§ WORK INSTRUCTION: Exactly the lines from the one with "Give the mask of every instance of the slotted" through the final line of the entries, and nothing else, should appear in the answer; no pictures go in it.

*** Opening SOURCE MATERIAL ***

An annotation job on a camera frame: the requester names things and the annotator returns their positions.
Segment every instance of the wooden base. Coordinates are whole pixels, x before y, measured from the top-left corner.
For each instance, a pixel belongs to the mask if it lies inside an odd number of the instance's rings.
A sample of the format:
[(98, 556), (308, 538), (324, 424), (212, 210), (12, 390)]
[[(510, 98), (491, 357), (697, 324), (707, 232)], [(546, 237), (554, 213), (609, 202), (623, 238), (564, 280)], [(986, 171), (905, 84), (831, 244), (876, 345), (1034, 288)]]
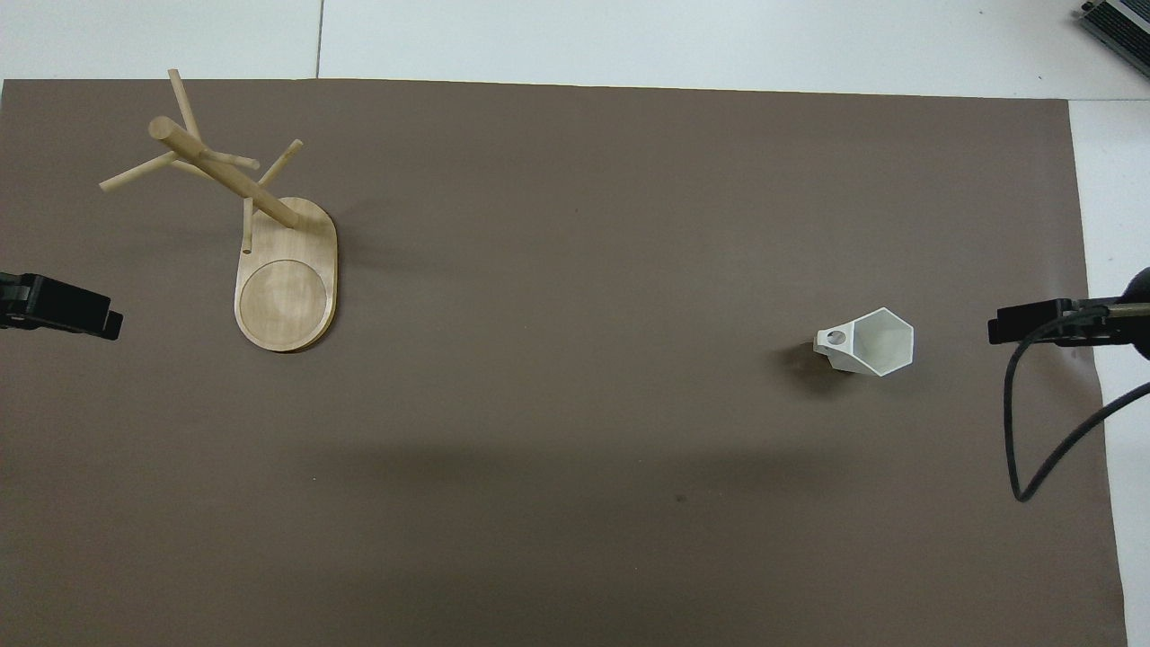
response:
[(315, 202), (281, 201), (300, 215), (289, 229), (252, 215), (252, 253), (239, 254), (236, 322), (251, 342), (276, 353), (307, 348), (336, 314), (336, 225)]

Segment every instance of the wooden mug tree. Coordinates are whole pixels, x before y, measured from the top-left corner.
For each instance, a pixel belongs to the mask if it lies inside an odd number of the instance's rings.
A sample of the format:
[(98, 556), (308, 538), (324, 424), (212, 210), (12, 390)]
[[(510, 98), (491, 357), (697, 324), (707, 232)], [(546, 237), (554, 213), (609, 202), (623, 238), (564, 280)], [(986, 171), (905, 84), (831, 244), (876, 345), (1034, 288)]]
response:
[(323, 337), (336, 313), (336, 226), (315, 202), (278, 199), (267, 185), (299, 151), (296, 139), (254, 180), (236, 167), (259, 169), (251, 157), (220, 153), (200, 137), (179, 72), (168, 70), (184, 128), (158, 116), (148, 123), (153, 139), (169, 152), (100, 183), (112, 191), (153, 170), (171, 165), (214, 179), (244, 199), (244, 238), (236, 270), (236, 322), (244, 336), (267, 351), (300, 351)]

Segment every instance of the wooden dowel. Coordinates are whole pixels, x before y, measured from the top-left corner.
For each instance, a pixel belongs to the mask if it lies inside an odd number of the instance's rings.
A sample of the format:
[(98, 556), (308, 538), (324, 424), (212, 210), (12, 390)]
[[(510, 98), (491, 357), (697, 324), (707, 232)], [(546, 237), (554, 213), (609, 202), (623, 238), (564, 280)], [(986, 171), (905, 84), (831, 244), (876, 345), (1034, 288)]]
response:
[(195, 115), (192, 114), (192, 103), (187, 100), (187, 91), (184, 90), (184, 80), (179, 78), (179, 70), (172, 68), (168, 70), (168, 78), (171, 79), (171, 88), (176, 92), (176, 102), (179, 103), (179, 114), (184, 117), (184, 126), (192, 133), (192, 137), (200, 137), (200, 126), (195, 123)]
[(231, 153), (218, 153), (216, 151), (209, 151), (205, 148), (200, 151), (200, 157), (222, 163), (230, 163), (231, 165), (243, 165), (252, 170), (260, 170), (260, 162), (258, 160), (253, 160), (252, 157), (245, 157), (243, 155), (233, 155)]
[(168, 151), (167, 153), (158, 157), (152, 157), (139, 165), (133, 165), (132, 168), (129, 168), (128, 170), (121, 172), (120, 175), (109, 177), (103, 182), (100, 182), (100, 188), (103, 190), (105, 193), (107, 193), (113, 188), (118, 188), (124, 184), (128, 184), (129, 182), (136, 179), (137, 177), (140, 177), (141, 175), (147, 175), (153, 170), (159, 170), (168, 165), (169, 163), (176, 161), (179, 155), (175, 151)]
[(293, 211), (288, 205), (281, 202), (275, 195), (255, 183), (251, 177), (244, 175), (233, 165), (220, 163), (213, 160), (200, 157), (200, 152), (207, 148), (204, 141), (192, 137), (186, 130), (179, 126), (171, 118), (158, 116), (147, 125), (147, 132), (153, 139), (163, 141), (166, 146), (179, 154), (189, 162), (195, 164), (200, 170), (210, 175), (216, 182), (227, 186), (230, 191), (241, 198), (252, 198), (255, 206), (263, 213), (274, 217), (279, 224), (294, 229), (299, 223), (299, 214)]
[(244, 240), (239, 245), (239, 251), (252, 253), (252, 198), (244, 198)]
[(290, 160), (297, 152), (299, 152), (299, 149), (302, 146), (304, 143), (300, 141), (299, 139), (296, 139), (291, 144), (288, 144), (288, 148), (284, 149), (284, 152), (279, 155), (279, 157), (276, 161), (271, 162), (271, 165), (268, 167), (268, 171), (264, 172), (263, 177), (260, 178), (259, 182), (260, 186), (267, 186), (268, 184), (270, 184), (271, 180), (275, 179), (277, 175), (279, 175), (279, 171), (283, 170), (284, 165), (288, 164), (288, 160)]
[(176, 161), (171, 162), (171, 168), (178, 168), (179, 170), (183, 170), (184, 172), (191, 172), (192, 175), (194, 175), (197, 177), (202, 177), (205, 179), (212, 179), (210, 175), (208, 175), (207, 172), (204, 172), (202, 170), (195, 168), (194, 165), (185, 162), (184, 160), (176, 160)]

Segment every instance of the black cable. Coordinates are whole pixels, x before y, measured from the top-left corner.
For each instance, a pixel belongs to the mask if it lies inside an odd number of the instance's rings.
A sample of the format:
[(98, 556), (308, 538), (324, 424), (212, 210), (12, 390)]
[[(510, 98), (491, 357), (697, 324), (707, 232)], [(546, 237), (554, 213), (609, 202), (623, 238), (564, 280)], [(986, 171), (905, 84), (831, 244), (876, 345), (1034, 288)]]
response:
[(1082, 438), (1087, 436), (1090, 432), (1090, 430), (1098, 426), (1098, 424), (1105, 421), (1107, 417), (1110, 417), (1111, 414), (1114, 414), (1116, 411), (1122, 409), (1127, 405), (1150, 393), (1150, 383), (1147, 383), (1141, 387), (1137, 387), (1134, 391), (1127, 393), (1126, 395), (1119, 398), (1118, 400), (1111, 402), (1110, 405), (1103, 407), (1098, 411), (1095, 411), (1092, 416), (1083, 421), (1081, 425), (1079, 425), (1073, 432), (1071, 432), (1070, 436), (1066, 437), (1066, 439), (1064, 439), (1063, 442), (1060, 442), (1058, 447), (1050, 453), (1050, 456), (1048, 456), (1046, 460), (1042, 462), (1042, 467), (1040, 467), (1038, 471), (1035, 472), (1034, 478), (1030, 479), (1030, 484), (1026, 486), (1026, 490), (1021, 491), (1019, 488), (1018, 465), (1014, 462), (1014, 411), (1013, 411), (1014, 372), (1018, 370), (1018, 362), (1019, 360), (1022, 359), (1022, 354), (1026, 353), (1026, 349), (1030, 348), (1032, 345), (1034, 345), (1035, 342), (1037, 342), (1052, 331), (1067, 325), (1067, 323), (1073, 323), (1075, 321), (1084, 318), (1103, 317), (1107, 314), (1107, 311), (1109, 310), (1106, 309), (1105, 306), (1087, 307), (1078, 311), (1059, 316), (1058, 318), (1055, 318), (1049, 323), (1044, 323), (1044, 325), (1040, 326), (1033, 333), (1027, 336), (1021, 342), (1019, 342), (1018, 348), (1014, 351), (1014, 354), (1010, 359), (1010, 363), (1006, 364), (1006, 378), (1003, 385), (1003, 432), (1006, 440), (1006, 470), (1010, 472), (1011, 491), (1014, 493), (1014, 499), (1017, 499), (1020, 502), (1025, 503), (1029, 501), (1032, 496), (1034, 496), (1034, 493), (1038, 491), (1038, 486), (1042, 485), (1042, 482), (1046, 480), (1046, 477), (1050, 476), (1050, 472), (1051, 470), (1055, 469), (1055, 465), (1057, 465), (1058, 462), (1061, 461), (1064, 456), (1066, 456), (1066, 453), (1068, 453), (1071, 448), (1073, 448), (1074, 445), (1078, 444), (1078, 441), (1082, 440)]

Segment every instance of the white cup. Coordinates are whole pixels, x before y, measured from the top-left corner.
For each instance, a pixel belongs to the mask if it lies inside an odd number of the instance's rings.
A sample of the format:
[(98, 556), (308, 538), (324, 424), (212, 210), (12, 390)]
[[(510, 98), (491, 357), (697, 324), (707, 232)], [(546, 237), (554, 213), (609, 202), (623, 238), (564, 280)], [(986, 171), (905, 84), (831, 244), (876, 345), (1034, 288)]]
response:
[(914, 360), (914, 328), (880, 307), (842, 326), (819, 331), (814, 353), (826, 355), (838, 371), (881, 378)]

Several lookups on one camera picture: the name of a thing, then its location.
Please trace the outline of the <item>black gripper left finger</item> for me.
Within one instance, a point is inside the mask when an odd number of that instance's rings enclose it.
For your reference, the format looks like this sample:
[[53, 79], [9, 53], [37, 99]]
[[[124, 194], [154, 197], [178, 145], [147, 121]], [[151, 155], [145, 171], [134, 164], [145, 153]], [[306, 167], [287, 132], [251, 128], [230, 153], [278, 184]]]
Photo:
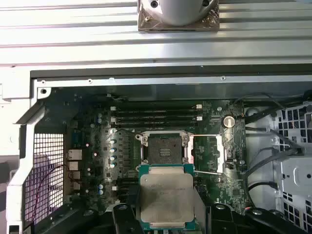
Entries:
[[134, 209], [139, 198], [139, 185], [131, 185], [126, 203], [114, 204], [103, 214], [94, 209], [70, 207], [56, 212], [52, 220], [40, 222], [41, 234], [140, 234], [142, 227]]

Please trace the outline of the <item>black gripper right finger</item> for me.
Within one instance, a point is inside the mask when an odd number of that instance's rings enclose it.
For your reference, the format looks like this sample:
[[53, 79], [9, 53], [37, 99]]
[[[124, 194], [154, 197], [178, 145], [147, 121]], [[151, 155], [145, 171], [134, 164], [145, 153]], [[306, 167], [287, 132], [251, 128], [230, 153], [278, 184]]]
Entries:
[[278, 191], [274, 201], [274, 210], [247, 207], [238, 214], [227, 204], [205, 204], [195, 191], [195, 219], [203, 234], [310, 233], [310, 199]]

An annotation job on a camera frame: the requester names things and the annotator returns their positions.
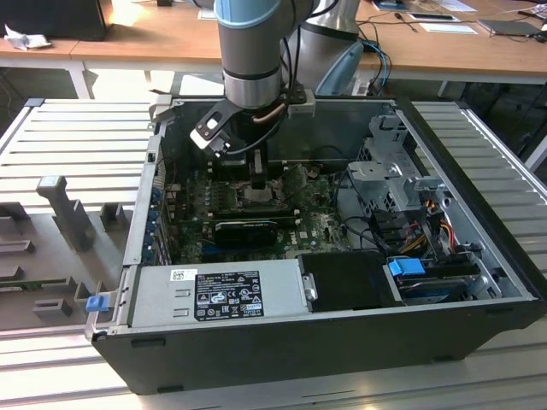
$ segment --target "blue cable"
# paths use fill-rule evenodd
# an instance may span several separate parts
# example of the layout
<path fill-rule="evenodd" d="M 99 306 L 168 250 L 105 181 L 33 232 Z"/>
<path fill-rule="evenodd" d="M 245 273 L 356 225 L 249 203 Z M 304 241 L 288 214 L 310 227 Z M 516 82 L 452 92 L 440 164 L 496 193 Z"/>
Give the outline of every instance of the blue cable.
<path fill-rule="evenodd" d="M 387 60 L 385 59 L 385 54 L 382 50 L 380 50 L 378 47 L 376 47 L 374 44 L 369 43 L 368 41 L 363 41 L 365 45 L 376 51 L 379 55 L 379 57 L 382 59 L 382 63 L 384 64 L 384 79 L 382 80 L 382 86 L 380 87 L 378 91 L 378 95 L 380 96 L 382 94 L 382 91 L 384 90 L 384 86 L 387 83 L 387 73 L 388 73 L 388 67 L 387 67 Z"/>

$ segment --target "blue drive latch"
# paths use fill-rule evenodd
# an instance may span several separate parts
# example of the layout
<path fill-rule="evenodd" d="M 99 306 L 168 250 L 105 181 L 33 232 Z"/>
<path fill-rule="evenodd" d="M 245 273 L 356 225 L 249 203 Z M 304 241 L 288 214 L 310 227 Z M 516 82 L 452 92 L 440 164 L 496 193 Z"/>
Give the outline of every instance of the blue drive latch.
<path fill-rule="evenodd" d="M 423 275 L 426 273 L 421 261 L 414 258 L 395 259 L 387 265 L 392 276 Z"/>
<path fill-rule="evenodd" d="M 91 312 L 108 312 L 110 298 L 108 296 L 89 296 L 85 310 Z"/>

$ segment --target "black computer case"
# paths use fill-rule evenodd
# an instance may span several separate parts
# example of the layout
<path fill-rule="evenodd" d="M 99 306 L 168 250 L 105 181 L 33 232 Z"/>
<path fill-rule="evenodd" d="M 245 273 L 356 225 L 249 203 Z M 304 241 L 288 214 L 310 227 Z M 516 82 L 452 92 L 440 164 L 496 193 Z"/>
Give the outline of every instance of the black computer case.
<path fill-rule="evenodd" d="M 2 0 L 0 32 L 7 25 L 25 34 L 101 41 L 113 16 L 111 0 Z"/>

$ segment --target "power supply label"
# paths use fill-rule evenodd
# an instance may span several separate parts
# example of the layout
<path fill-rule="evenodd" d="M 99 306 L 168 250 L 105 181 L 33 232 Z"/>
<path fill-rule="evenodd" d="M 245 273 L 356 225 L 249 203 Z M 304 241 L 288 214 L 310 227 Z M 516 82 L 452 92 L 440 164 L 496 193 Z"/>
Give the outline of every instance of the power supply label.
<path fill-rule="evenodd" d="M 258 271 L 198 274 L 194 294 L 200 322 L 264 316 Z"/>

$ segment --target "motherboard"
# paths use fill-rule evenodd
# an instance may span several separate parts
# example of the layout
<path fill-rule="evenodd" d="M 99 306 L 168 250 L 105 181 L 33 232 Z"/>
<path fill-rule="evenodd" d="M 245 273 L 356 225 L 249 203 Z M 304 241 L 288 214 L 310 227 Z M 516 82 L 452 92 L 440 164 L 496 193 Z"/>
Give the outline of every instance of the motherboard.
<path fill-rule="evenodd" d="M 177 263 L 293 259 L 349 249 L 332 207 L 333 176 L 320 166 L 285 165 L 263 189 L 229 172 L 216 178 L 207 171 L 193 172 L 176 188 L 170 207 Z"/>

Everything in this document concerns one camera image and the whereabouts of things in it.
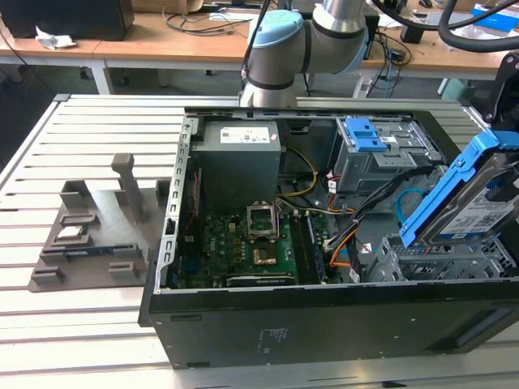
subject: black box
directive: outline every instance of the black box
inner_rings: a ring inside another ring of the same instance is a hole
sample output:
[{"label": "black box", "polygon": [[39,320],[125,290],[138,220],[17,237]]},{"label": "black box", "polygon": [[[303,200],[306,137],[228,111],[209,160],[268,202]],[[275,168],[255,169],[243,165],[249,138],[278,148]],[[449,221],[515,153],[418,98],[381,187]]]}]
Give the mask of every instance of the black box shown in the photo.
[{"label": "black box", "polygon": [[72,39],[122,41],[133,24],[131,0],[0,0],[14,38],[32,38],[36,26]]},{"label": "black box", "polygon": [[422,40],[423,30],[416,27],[402,27],[400,39],[404,43],[420,43]]}]

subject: power supply label
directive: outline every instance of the power supply label
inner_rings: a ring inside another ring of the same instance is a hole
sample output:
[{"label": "power supply label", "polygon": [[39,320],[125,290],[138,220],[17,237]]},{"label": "power supply label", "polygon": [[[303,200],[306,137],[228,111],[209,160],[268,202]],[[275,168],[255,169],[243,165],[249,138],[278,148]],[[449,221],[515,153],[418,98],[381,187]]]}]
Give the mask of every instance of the power supply label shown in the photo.
[{"label": "power supply label", "polygon": [[224,127],[220,143],[270,143],[268,127]]},{"label": "power supply label", "polygon": [[441,231],[440,235],[453,235],[453,239],[462,239],[469,233],[486,233],[499,223],[507,214],[513,211],[513,204],[519,195],[512,201],[492,202],[485,195],[491,189],[484,188],[468,203],[463,210],[454,217]]}]

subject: wooden desk
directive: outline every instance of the wooden desk
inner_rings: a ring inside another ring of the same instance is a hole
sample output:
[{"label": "wooden desk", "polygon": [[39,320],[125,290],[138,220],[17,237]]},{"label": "wooden desk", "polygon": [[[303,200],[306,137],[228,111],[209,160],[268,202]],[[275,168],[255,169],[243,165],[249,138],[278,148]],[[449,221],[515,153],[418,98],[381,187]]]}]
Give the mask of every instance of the wooden desk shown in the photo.
[{"label": "wooden desk", "polygon": [[[76,46],[68,47],[65,49],[50,50],[40,45],[34,39],[16,39],[13,38],[9,30],[0,21],[0,28],[2,29],[3,35],[6,37],[7,42],[15,49],[20,55],[28,57],[61,57],[61,58],[93,58],[94,49],[101,43],[99,39],[79,39],[75,41]],[[12,56],[15,54],[11,48],[0,39],[0,56]]]},{"label": "wooden desk", "polygon": [[[416,2],[411,0],[410,8],[423,11],[413,6]],[[206,19],[185,27],[206,28],[224,23]],[[236,28],[244,36],[248,35],[248,24]],[[388,29],[386,33],[399,39],[400,29]],[[79,40],[74,48],[51,51],[33,39],[15,40],[10,34],[8,39],[29,64],[91,67],[100,94],[112,93],[110,67],[239,71],[247,48],[247,40],[238,34],[201,37],[174,31],[161,14],[135,14],[134,25],[121,42]],[[467,53],[450,48],[441,42],[436,32],[426,32],[419,45],[407,46],[413,59],[401,72],[404,77],[494,79],[504,56],[504,53]],[[20,64],[3,42],[0,42],[0,63]],[[383,65],[384,53],[375,43],[370,59],[362,62],[360,84],[371,82]],[[164,71],[159,73],[159,79],[162,85],[167,85]]]},{"label": "wooden desk", "polygon": [[[197,20],[206,15],[188,17]],[[172,20],[180,24],[180,18]],[[225,24],[202,20],[184,28],[201,29]],[[248,35],[249,24],[239,24],[236,30]],[[193,36],[168,27],[161,14],[135,14],[135,21],[122,42],[102,41],[93,52],[94,58],[105,60],[155,60],[180,62],[241,63],[247,49],[247,39],[237,33],[224,36]]]}]

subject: cardboard box
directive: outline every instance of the cardboard box
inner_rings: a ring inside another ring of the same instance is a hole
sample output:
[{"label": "cardboard box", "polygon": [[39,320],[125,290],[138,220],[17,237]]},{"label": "cardboard box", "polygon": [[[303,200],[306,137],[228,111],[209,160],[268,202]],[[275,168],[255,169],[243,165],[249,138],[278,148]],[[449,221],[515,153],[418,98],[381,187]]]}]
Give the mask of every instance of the cardboard box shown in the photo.
[{"label": "cardboard box", "polygon": [[135,12],[162,12],[165,6],[168,14],[187,14],[202,8],[204,0],[131,0]]}]

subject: slotted metal worktable
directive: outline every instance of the slotted metal worktable
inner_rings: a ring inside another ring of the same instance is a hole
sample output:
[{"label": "slotted metal worktable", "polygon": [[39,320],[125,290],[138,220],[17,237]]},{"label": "slotted metal worktable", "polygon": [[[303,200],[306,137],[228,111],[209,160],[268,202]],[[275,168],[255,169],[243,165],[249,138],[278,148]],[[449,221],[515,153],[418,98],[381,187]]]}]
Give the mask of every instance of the slotted metal worktable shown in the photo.
[{"label": "slotted metal worktable", "polygon": [[[184,107],[236,105],[230,97],[61,100],[0,175],[2,389],[380,387],[390,380],[411,387],[519,387],[517,324],[466,355],[173,372],[154,330],[136,323],[142,288],[30,293],[26,285],[65,180],[85,178],[91,190],[116,189],[112,155],[131,152],[139,185],[154,187],[156,179],[171,176]],[[458,103],[445,101],[314,98],[299,104],[429,109],[460,147],[479,131]]]}]

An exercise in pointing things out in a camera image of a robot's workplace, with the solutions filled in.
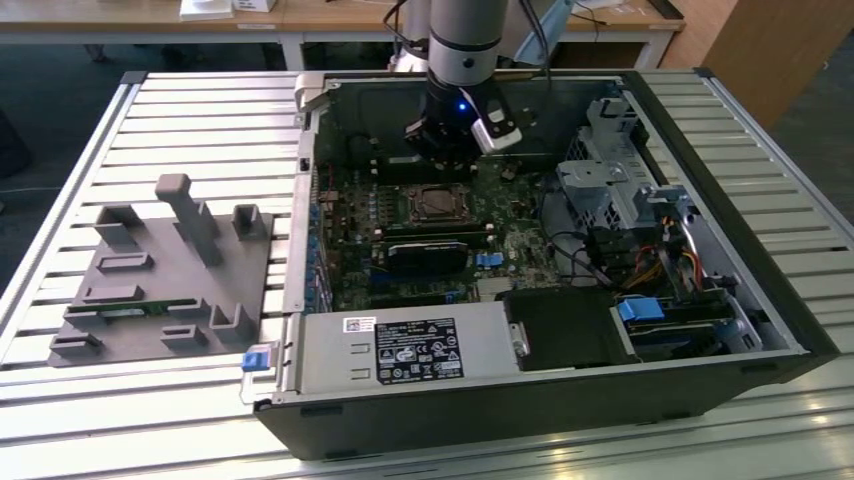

*** Closing SOURCE MATERIAL ***

§ WRITTEN ANSWER:
Give the mask of every instance of the slotted metal worktable shown in the photo.
[{"label": "slotted metal worktable", "polygon": [[[184,107],[236,105],[230,97],[61,100],[0,175],[2,389],[380,387],[390,380],[411,387],[519,387],[517,324],[466,355],[173,372],[154,330],[136,323],[142,288],[30,293],[26,285],[65,180],[85,178],[91,190],[116,189],[112,155],[131,152],[139,185],[154,187],[156,179],[171,176]],[[458,103],[445,101],[314,98],[299,104],[429,109],[460,147],[479,131]]]}]

An exercise in pointing things out in a camera image of a robot's workplace, with the solutions filled in.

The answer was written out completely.